*** Records supplied Section Begins ***
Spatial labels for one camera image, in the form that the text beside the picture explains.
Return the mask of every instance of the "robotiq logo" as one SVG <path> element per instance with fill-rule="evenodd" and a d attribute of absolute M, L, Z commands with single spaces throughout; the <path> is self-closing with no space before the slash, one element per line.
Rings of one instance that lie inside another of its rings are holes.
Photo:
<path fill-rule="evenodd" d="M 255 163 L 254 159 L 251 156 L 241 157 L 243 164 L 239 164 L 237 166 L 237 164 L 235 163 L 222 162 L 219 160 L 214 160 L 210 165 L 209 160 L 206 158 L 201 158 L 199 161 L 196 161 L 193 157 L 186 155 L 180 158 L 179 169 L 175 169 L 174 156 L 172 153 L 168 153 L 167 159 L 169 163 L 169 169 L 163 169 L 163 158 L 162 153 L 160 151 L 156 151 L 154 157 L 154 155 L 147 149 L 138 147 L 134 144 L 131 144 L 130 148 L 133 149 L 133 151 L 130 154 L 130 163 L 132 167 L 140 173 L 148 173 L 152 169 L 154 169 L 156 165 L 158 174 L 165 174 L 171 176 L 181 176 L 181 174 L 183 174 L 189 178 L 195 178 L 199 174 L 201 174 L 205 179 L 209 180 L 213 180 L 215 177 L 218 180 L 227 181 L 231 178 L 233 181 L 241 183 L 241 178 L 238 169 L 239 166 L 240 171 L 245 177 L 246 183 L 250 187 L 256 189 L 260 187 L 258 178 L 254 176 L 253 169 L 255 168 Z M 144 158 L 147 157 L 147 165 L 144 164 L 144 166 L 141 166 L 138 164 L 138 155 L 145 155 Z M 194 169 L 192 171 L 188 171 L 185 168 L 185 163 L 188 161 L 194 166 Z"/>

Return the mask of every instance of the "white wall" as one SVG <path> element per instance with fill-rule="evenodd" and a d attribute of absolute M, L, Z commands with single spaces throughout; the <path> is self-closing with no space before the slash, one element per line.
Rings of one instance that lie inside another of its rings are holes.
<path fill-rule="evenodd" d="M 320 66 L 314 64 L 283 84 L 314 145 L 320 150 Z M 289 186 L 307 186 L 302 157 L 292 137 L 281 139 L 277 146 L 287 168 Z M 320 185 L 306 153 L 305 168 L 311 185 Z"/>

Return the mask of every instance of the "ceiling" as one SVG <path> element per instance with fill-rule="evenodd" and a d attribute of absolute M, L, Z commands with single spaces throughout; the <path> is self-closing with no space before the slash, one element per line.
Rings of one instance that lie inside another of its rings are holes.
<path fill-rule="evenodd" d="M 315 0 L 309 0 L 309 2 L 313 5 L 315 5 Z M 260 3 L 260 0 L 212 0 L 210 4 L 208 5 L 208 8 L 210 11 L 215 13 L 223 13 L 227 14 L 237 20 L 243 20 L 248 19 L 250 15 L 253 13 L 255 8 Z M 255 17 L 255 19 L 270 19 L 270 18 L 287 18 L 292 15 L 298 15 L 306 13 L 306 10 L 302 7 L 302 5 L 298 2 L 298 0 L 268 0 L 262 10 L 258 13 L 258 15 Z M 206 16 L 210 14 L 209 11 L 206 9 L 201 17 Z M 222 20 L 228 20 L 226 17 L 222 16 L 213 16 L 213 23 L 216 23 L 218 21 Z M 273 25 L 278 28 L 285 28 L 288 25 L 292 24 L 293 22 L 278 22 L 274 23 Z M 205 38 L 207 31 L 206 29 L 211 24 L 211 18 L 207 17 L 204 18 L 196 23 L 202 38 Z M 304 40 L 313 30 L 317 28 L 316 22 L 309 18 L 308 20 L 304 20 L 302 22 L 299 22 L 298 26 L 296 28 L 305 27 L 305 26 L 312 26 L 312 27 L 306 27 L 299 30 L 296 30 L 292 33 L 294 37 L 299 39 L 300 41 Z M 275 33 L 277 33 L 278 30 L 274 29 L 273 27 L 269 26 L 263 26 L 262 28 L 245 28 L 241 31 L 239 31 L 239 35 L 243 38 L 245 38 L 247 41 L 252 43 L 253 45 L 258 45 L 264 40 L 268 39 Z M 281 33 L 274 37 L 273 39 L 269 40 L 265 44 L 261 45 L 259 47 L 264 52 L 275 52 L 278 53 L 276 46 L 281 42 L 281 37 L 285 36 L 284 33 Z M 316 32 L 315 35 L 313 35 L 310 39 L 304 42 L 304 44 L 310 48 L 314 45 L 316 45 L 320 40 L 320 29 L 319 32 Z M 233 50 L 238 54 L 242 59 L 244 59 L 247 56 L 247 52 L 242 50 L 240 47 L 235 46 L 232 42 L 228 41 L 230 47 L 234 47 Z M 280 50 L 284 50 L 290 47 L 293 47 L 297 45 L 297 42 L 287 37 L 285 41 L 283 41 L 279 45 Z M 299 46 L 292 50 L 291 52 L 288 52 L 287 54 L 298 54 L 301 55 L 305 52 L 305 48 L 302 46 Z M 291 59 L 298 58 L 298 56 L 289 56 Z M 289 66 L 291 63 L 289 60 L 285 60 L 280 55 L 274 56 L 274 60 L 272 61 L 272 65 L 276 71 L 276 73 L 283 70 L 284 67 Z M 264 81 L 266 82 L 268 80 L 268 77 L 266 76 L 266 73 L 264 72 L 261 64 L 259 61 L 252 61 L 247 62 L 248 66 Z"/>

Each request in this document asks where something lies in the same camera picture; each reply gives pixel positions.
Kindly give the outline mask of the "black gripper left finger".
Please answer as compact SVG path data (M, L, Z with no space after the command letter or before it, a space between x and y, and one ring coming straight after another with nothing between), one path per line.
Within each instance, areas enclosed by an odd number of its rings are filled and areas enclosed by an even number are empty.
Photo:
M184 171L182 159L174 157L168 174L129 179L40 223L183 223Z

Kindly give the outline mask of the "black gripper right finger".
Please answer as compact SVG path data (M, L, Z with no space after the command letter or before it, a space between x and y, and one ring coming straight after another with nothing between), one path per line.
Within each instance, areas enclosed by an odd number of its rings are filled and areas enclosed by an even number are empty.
*** Records supplied Section Ends ***
## Assigned task
Your reply must repeat the entries above exactly and in full.

## Exercise response
Spatial labels for one camera image, in the form that the text beside the picture explains.
Return the mask of every instance of the "robotiq logo" as one SVG <path> element per instance with fill-rule="evenodd" and a d attribute of absolute M, L, Z commands with single spaces throughout; the <path> is self-closing with no space before the slash, one element per line.
Rings of one instance that lie inside another of its rings are holes.
Photo:
<path fill-rule="evenodd" d="M 255 163 L 254 159 L 251 156 L 241 157 L 243 164 L 239 164 L 237 166 L 237 164 L 235 163 L 222 162 L 219 160 L 214 160 L 210 165 L 209 160 L 206 158 L 201 158 L 199 161 L 196 161 L 193 157 L 186 155 L 180 158 L 179 169 L 175 169 L 174 156 L 172 153 L 168 153 L 167 159 L 169 163 L 169 169 L 163 169 L 163 158 L 162 153 L 160 151 L 156 151 L 154 157 L 154 155 L 147 149 L 138 147 L 134 144 L 131 144 L 130 148 L 133 149 L 133 151 L 130 154 L 130 163 L 132 167 L 140 173 L 148 173 L 152 169 L 154 169 L 156 165 L 158 174 L 165 174 L 171 176 L 181 176 L 181 174 L 183 174 L 189 178 L 195 178 L 199 174 L 201 174 L 205 179 L 209 180 L 213 180 L 215 177 L 218 180 L 227 181 L 231 178 L 233 181 L 241 183 L 241 178 L 238 169 L 239 166 L 240 171 L 245 177 L 246 183 L 250 187 L 256 189 L 260 187 L 258 178 L 254 176 L 253 169 L 255 168 Z M 144 158 L 147 157 L 147 165 L 144 164 L 144 166 L 141 166 L 138 164 L 138 155 L 145 155 Z M 194 169 L 192 171 L 188 171 L 185 168 L 185 163 L 188 161 L 194 166 Z"/>

Return the mask of every instance of the "white wall" as one SVG <path> element per instance with fill-rule="evenodd" and a d attribute of absolute M, L, Z commands with single spaces throughout; the <path> is self-closing with no space before the slash, one element per line.
Rings of one instance that lie inside another of its rings are holes.
<path fill-rule="evenodd" d="M 320 66 L 314 64 L 283 84 L 314 145 L 320 150 Z M 289 186 L 307 186 L 302 157 L 292 137 L 281 139 L 277 146 L 287 168 Z M 320 185 L 306 153 L 305 168 L 311 185 Z"/>

Return the mask of every instance of the "ceiling" as one SVG <path> element per instance with fill-rule="evenodd" and a d attribute of absolute M, L, Z commands with single spaces throughout; the <path> is self-closing with no space before the slash, one element per line.
Rings of one instance that lie inside another of its rings are holes.
<path fill-rule="evenodd" d="M 315 0 L 309 0 L 309 2 L 313 5 L 315 5 Z M 260 3 L 260 0 L 212 0 L 210 4 L 208 5 L 208 8 L 210 11 L 215 13 L 223 13 L 227 14 L 237 20 L 243 20 L 248 19 L 250 15 L 253 13 L 255 8 Z M 255 17 L 255 19 L 270 19 L 270 18 L 287 18 L 292 15 L 298 15 L 306 13 L 306 10 L 302 7 L 302 5 L 298 2 L 298 0 L 268 0 L 262 10 L 258 13 L 258 15 Z M 206 16 L 210 14 L 209 11 L 206 9 L 201 17 Z M 222 20 L 228 20 L 226 17 L 222 16 L 213 16 L 213 23 L 216 23 L 218 21 Z M 273 25 L 278 28 L 285 28 L 288 25 L 292 24 L 293 22 L 278 22 L 274 23 Z M 205 38 L 207 31 L 206 29 L 211 24 L 211 18 L 207 17 L 204 18 L 196 23 L 202 38 Z M 304 40 L 313 30 L 317 28 L 316 22 L 309 18 L 308 20 L 304 20 L 302 22 L 299 22 L 298 26 L 296 28 L 305 27 L 305 26 L 312 26 L 312 27 L 306 27 L 299 30 L 296 30 L 292 33 L 294 37 L 299 39 L 300 41 Z M 275 33 L 277 33 L 278 30 L 274 29 L 273 27 L 269 26 L 263 26 L 262 28 L 245 28 L 241 31 L 239 31 L 239 35 L 243 38 L 245 38 L 247 41 L 252 43 L 253 45 L 258 45 L 264 40 L 268 39 Z M 281 33 L 274 37 L 273 39 L 269 40 L 265 44 L 261 45 L 259 47 L 264 52 L 275 52 L 278 53 L 276 46 L 281 42 L 281 37 L 285 36 L 284 33 Z M 316 32 L 315 35 L 313 35 L 310 39 L 304 42 L 304 44 L 310 48 L 314 45 L 316 45 L 320 40 L 320 29 L 319 32 Z M 233 50 L 238 54 L 242 59 L 244 59 L 247 56 L 247 52 L 242 50 L 240 47 L 235 46 L 232 42 L 228 41 L 230 47 L 234 47 Z M 280 50 L 284 50 L 290 47 L 293 47 L 297 45 L 297 42 L 287 37 L 285 41 L 283 41 L 279 45 Z M 299 46 L 292 50 L 291 52 L 288 52 L 287 54 L 298 54 L 301 55 L 305 52 L 305 48 L 302 46 Z M 291 59 L 298 58 L 298 56 L 289 56 Z M 289 66 L 291 63 L 289 60 L 285 60 L 280 55 L 274 56 L 274 60 L 272 61 L 272 65 L 276 71 L 276 73 L 283 70 L 284 67 Z M 264 81 L 266 82 L 268 80 L 268 77 L 266 76 L 266 73 L 264 72 L 261 64 L 259 61 L 252 61 L 247 62 L 248 66 Z"/>

Each request in this document asks where something lies in the same camera picture; each reply gives pixel positions.
Kindly give the outline mask of the "black gripper left finger".
Please answer as compact SVG path data (M, L, Z with no space after the command letter or before it, a space between x and y, and one ring coming straight after another with nothing between), one path per line.
Within each instance, areas enclosed by an odd number of its rings are filled and areas enclosed by an even number are empty.
Photo:
M184 171L182 159L174 157L168 174L129 179L40 223L183 223Z

Kindly give the outline mask of the "black gripper right finger".
Please answer as compact SVG path data (M, L, Z with no space after the command letter or before it, a space between x and y, and one ring coming straight after another with nothing between), one path per line.
Within each instance, areas enclosed by an odd number of its rings are filled and areas enclosed by an even number are empty.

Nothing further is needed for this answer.